INSTRUCTIONS TO FOLLOW: Below are the entries to retype; reproduce each one exactly.

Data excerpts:
· · ·

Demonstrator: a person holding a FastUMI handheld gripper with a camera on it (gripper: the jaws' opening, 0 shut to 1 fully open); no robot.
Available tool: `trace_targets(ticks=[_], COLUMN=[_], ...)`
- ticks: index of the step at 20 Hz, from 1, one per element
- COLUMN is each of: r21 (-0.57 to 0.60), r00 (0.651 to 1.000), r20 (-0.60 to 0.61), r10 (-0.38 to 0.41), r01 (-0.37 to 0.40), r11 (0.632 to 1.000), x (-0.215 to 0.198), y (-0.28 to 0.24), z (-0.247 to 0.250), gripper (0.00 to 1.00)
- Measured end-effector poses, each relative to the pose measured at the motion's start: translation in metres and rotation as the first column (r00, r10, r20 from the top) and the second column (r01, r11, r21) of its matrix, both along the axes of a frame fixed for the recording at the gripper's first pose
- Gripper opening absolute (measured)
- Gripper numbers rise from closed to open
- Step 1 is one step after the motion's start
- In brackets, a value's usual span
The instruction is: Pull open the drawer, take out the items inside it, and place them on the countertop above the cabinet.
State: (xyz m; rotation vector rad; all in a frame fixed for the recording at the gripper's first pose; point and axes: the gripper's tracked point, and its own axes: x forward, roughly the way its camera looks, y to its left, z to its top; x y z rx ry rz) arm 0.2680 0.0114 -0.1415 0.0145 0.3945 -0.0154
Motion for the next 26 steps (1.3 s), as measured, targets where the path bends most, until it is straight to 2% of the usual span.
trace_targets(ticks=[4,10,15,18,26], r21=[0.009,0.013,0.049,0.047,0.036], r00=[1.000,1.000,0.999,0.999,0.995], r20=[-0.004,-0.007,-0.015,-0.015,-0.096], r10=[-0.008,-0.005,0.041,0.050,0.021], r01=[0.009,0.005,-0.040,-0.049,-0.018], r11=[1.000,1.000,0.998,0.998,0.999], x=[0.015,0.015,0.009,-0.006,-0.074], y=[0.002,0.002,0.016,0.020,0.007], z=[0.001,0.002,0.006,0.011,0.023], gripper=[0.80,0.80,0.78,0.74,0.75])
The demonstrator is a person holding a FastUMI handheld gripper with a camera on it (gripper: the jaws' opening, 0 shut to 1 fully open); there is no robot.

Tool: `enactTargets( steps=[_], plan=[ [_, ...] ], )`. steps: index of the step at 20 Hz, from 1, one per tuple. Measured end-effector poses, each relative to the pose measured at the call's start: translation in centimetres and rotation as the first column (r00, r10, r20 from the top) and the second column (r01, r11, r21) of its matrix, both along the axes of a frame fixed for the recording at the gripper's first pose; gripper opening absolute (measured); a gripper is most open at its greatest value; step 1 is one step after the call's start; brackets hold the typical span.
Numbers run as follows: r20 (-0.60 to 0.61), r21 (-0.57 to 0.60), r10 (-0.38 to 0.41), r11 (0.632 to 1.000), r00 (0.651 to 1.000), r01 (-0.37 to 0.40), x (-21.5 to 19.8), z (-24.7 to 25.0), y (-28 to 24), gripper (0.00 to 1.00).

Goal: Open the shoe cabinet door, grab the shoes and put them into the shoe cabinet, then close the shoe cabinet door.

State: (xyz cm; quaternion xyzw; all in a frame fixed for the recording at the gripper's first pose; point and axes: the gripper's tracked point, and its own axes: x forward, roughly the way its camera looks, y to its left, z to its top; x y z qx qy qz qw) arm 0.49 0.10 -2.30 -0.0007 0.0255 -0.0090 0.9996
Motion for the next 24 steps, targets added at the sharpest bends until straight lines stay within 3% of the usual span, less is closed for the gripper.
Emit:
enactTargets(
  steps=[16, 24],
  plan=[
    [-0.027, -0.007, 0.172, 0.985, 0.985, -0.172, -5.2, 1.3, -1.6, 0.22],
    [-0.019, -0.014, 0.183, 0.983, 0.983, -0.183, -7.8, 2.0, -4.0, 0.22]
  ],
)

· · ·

ANSWER BOX:
Demonstrator: a person holding a FastUMI handheld gripper with a camera on it (gripper: the jaws' opening, 0 shut to 1 fully open); no robot.
Available tool: `trace_targets(ticks=[_], COLUMN=[_], ...)`
- ticks: index of the step at 20 Hz, from 1, one per element
- COLUMN is each of: r21 (-0.57 to 0.60), r00 (0.651 to 1.000), r20 (-0.60 to 0.61), r10 (-0.38 to 0.41), r01 (-0.37 to 0.40), r11 (0.632 to 1.000), x (-0.215 to 0.198), y (-0.28 to 0.24), z (-0.247 to 0.250), gripper (0.00 to 1.00)
- Measured end-effector poses, each relative to the pose measured at the motion's start: translation in metres and rotation as the first column (r00, r10, r20 from the top) and the second column (r01, r11, r21) of its matrix, both along the axes of a frame fixed for the recording at the gripper's first pose
- Gripper opening absolute (measured)
- Gripper numbers rise from closed to open
- Step 1 is one step after the motion's start
- In brackets, a value's usual span
The instruction is: Pull open the drawer, take out the items inside it, and place them on the countertop above the cabinet.
State: (xyz m; rotation vector rad; all in a frame fixed for the recording at the gripper's first pose; point and axes: the gripper's tracked point, and its own axes: x forward, roughly the way its camera looks, y to its left, z to its top; x y z rx ry rz) arm 0.2680 0.0114 -0.1415 0.0145 0.3945 -0.0154
Motion for the next 26 steps (1.3 s), as measured, targets where the path bends most, until it is straight to 2% of the usual span.
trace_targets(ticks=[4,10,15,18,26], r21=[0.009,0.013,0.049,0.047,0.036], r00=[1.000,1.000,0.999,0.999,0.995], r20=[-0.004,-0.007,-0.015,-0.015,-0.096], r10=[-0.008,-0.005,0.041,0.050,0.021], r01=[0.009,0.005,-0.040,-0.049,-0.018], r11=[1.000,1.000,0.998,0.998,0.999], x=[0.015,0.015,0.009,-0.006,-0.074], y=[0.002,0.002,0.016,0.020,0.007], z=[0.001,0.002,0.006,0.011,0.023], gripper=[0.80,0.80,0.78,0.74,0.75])
The demonstrator is a person holding a FastUMI handheld gripper with a camera on it (gripper: the jaws' opening, 0 shut to 1 fully open); there is no robot.

Tool: `enactTargets( steps=[_], plan=[ [_, ...] ], )`. steps: index of the step at 20 Hz, from 1, one per tuple. Measured end-effector poses, each relative to the pose measured at the call's start: translation in centimetres and rotation as the first column (r00, r10, r20 from the top) and the second column (r01, r11, r21) of its matrix, both along the axes of a frame fixed for the recording at the gripper's first pose; gripper opening absolute (measured); a gripper is most open at its greatest value; step 1 is one step after the call's start; brackets hold the typical span.
Numbers run as follows: r20 (-0.60 to 0.61), r21 (-0.57 to 0.60), r10 (-0.38 to 0.41), r11 (0.632 to 1.000), r00 (0.651 to 1.000), r01 (-0.37 to 0.40), x (-21.5 to 19.8), z (-24.7 to 25.0), y (-28 to 24), gripper (0.00 to 1.00).

Goal: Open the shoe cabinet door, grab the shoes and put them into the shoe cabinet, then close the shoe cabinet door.

State: (xyz cm; quaternion xyzw; all in a frame fixed for the recording at the gripper's first pose; point and axes: the gripper's tracked point, and its own axes: x forward, roughly the way its camera looks, y to its left, z to its top; x y z qx qy qz qw) arm 0.49 0.10 -2.30 -0.0007 0.0255 -0.0090 0.9996
Motion for the next 24 steps, targets added at the sharpest bends until straight lines stay within 3% of the usual span, less is closed for the gripper.
Emit:
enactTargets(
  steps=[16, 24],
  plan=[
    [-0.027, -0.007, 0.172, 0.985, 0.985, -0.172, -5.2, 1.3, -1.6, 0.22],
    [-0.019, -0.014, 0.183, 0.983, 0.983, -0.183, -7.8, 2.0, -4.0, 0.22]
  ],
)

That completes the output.